_Work request_: Pull out every line below holding the word "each".

*** Opening The data ***

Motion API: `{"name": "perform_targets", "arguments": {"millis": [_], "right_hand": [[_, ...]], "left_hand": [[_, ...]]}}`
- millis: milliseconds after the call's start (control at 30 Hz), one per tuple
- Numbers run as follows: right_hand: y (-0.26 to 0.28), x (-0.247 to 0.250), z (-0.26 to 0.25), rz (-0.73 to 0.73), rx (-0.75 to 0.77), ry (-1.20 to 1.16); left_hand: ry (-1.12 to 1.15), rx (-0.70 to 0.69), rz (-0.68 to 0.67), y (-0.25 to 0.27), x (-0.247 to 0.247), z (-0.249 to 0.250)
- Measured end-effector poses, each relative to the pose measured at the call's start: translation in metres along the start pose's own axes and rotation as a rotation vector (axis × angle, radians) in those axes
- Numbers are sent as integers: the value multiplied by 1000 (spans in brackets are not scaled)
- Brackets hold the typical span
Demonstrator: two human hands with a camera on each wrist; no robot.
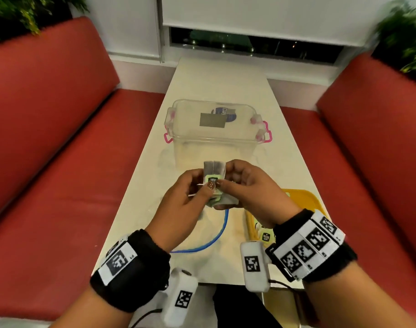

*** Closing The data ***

_Problem solution_:
- Measured end-effector poses, each relative to the pose measured at the call's start: translation in metres along the start pose's own axes and rotation as a rotation vector (axis × angle, radians) in those axes
Demonstrator: two human hands with a camera on each wrist; no robot.

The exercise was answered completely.